Task to complete: Reproduce exactly the lines of the material beneath, from the line that contains "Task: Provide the" to the line that contains "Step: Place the", both included, and no other lines.

Recorded data:
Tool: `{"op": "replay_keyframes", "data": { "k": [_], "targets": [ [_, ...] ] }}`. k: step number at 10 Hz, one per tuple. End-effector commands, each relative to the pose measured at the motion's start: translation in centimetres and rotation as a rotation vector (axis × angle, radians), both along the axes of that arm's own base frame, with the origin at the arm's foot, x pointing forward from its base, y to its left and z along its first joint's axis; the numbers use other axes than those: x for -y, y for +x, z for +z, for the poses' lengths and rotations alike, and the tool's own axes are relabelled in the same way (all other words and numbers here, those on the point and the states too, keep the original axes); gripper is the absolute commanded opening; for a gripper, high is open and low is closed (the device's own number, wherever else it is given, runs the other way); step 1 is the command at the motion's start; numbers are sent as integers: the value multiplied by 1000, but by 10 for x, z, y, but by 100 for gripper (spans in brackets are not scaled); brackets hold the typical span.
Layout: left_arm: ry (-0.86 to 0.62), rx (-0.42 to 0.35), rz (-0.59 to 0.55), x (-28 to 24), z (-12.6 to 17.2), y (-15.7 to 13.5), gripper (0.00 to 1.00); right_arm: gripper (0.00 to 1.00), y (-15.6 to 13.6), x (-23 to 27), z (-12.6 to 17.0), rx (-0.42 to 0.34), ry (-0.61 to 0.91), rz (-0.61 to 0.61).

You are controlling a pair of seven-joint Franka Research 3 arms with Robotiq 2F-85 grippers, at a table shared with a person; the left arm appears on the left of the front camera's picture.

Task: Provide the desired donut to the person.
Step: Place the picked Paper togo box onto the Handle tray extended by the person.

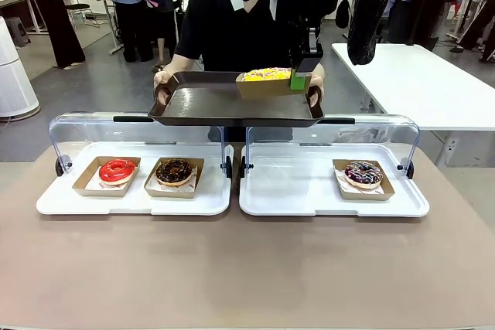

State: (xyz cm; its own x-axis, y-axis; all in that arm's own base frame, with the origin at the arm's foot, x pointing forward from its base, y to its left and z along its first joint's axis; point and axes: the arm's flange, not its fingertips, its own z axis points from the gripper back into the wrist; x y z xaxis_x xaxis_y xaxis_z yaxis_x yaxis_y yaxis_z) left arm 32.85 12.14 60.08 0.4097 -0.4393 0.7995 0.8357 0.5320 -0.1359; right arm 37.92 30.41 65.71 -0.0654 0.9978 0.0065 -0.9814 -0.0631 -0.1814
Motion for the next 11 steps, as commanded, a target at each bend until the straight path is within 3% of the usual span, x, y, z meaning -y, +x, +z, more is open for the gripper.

Task output:
Task: Provide the desired donut to the person.
Step: Place the picked Paper togo box onto the Handle tray extended by the person.

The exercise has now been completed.